また複数のアカウントを所有して、凶器の事なども質問していたようだ。
殺意はこの段階であったものと思われる。
メールでの嫌がらせもさらにヒートアップし、この時の嫌がらせのメールは2ヶ月で、なんと1089件にも及んだ。
メールの中には「結婚を約束したのに別の男と結婚した。契約不履行で慰謝料を払え」
三好さんには身に覚えのない内容であり、エスカレートする嫌がらせに再び警察に通報。
この時、警察は小堤容疑者を逮捕できるだけの行為がないと三好梨絵さんの届けを通す事はできないというのが回答であった。
この後、何故かピタリと小堤容疑者の嫌がらせはなくなる。
すべてが終わったかのようであったが、実は小堤英統容疑者は少しずつ三好梨絵さんの元へ近づいていた。
小堤英統容疑者は探偵を利用する。
この時、事件が起きた2012年11月。
探偵事務所は市の職員に家内を装って電話をかけて住所を聞き出す
(事件後、探偵事務所の人間は逮捕されている)
そして、遂に住所を知った小堤英統容疑者は三好梨絵さんの命を奪った。
スポンサーリンク
何故これほどまでに事前に被害があったにも関わらず、事件を止められなかったのか?
そこには前述した中に3つの問題点があったと思われる。
逗子ストーカー殺人事件<4つの問題点>
- 勤務していた会社であっさり情報開示をした
- 逮捕時に警察が読み上げた文面で「三好」という個人情報を開示した
- 探偵事務所の虚偽を見抜けなった調査不足と、不法な個人情報の取得と開示
- 誰でも情報開示が可能な状態であった、市の個人情報管理体制の甘さと認識不足
三好さんは市役所に情報開示の制限を要求していた。
しかし情報が見れるパソコンは職員なら誰でも閲覧でき、結果、探偵事務所から電話を受けた職員が住所を簡単に教えてしまう結果になってしまった。

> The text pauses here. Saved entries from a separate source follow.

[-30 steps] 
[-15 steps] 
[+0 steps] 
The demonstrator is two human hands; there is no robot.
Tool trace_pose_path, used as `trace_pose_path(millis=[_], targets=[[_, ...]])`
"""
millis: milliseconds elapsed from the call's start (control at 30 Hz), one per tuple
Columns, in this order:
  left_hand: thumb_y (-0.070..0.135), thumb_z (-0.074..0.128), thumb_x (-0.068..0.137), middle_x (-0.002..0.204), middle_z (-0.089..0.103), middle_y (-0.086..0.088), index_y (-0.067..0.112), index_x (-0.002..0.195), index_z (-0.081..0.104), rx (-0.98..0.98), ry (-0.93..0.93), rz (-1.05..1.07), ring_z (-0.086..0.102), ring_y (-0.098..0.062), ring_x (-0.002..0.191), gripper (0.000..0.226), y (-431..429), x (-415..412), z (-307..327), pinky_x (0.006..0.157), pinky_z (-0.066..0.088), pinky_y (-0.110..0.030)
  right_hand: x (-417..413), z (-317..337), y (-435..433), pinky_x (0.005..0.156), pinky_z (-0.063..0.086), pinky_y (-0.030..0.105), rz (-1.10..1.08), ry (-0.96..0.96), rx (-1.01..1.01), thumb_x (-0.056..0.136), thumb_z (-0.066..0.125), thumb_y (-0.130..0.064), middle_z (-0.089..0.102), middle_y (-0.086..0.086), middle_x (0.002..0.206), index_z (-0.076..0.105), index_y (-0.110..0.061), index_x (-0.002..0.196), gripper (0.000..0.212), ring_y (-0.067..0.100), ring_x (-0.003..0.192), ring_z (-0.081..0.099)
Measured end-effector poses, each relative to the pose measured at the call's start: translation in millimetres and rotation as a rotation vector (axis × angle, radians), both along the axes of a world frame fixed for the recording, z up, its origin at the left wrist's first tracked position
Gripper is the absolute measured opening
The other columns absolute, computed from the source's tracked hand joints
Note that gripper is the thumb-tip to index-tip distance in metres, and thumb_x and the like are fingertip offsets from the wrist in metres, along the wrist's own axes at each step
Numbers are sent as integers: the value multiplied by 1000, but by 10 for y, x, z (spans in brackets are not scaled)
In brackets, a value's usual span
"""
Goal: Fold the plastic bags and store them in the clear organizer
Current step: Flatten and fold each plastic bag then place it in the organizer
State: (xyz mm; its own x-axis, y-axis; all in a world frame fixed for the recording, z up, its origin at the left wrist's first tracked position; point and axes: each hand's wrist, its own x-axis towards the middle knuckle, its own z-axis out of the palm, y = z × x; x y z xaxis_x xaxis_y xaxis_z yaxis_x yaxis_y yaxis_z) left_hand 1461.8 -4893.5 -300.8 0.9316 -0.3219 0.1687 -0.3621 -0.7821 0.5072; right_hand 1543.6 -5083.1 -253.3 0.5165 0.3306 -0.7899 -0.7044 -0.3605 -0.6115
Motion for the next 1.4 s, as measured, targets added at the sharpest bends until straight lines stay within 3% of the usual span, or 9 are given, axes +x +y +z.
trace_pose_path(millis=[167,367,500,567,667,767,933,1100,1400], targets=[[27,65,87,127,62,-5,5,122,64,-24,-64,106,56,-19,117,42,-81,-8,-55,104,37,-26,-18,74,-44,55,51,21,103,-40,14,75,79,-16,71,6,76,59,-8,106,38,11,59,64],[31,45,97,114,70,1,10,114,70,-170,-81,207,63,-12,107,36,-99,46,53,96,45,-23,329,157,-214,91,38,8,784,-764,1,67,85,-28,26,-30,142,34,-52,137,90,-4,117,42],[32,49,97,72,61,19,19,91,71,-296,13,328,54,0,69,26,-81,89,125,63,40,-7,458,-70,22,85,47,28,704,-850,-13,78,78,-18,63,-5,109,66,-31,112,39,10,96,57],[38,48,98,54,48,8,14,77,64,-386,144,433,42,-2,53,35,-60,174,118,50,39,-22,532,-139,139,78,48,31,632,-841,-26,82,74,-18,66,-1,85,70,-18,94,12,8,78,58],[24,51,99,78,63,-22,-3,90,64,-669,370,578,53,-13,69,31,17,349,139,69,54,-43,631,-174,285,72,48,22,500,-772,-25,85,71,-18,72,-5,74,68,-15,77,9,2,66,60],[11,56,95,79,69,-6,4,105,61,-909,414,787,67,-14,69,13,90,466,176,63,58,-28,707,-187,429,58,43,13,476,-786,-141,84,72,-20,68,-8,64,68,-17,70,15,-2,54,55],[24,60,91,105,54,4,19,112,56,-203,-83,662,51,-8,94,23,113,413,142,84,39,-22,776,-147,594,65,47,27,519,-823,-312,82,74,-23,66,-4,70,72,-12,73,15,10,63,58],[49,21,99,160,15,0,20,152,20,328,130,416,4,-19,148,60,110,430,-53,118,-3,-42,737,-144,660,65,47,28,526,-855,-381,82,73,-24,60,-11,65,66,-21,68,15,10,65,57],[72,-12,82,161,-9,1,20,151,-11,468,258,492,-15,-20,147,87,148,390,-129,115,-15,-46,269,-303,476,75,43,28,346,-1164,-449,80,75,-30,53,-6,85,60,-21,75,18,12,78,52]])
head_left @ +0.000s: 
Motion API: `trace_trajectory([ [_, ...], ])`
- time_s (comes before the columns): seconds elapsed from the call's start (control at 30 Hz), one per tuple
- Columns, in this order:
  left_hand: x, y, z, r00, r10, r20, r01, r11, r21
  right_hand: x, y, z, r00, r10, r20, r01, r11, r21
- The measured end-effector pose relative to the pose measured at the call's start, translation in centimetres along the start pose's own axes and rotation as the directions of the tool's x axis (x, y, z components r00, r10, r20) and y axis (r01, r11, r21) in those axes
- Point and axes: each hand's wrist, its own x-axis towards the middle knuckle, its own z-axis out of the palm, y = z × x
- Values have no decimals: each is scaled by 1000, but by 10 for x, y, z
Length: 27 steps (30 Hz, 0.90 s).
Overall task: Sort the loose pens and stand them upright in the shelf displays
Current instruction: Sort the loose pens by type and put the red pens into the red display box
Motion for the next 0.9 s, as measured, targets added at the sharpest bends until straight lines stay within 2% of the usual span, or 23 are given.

この4つの問題点が、三好梨絵さんの命が奪われることになったきっかけと言っても過言ではない。
スポンサーリンク
逗子ストーカー殺人事件<おわりに>
もちろん、この4つの問題点を完全に防止したからと言って、ストーカー行為がなくなる訳ではない。
しかし要因を一つ一つ潰していく事が犯罪者を増やす事を防ぎ、命が守られる結果となりうる。
三好梨絵さんの命を無駄にせぬよう、一日も早い管理体制を整える必要がある。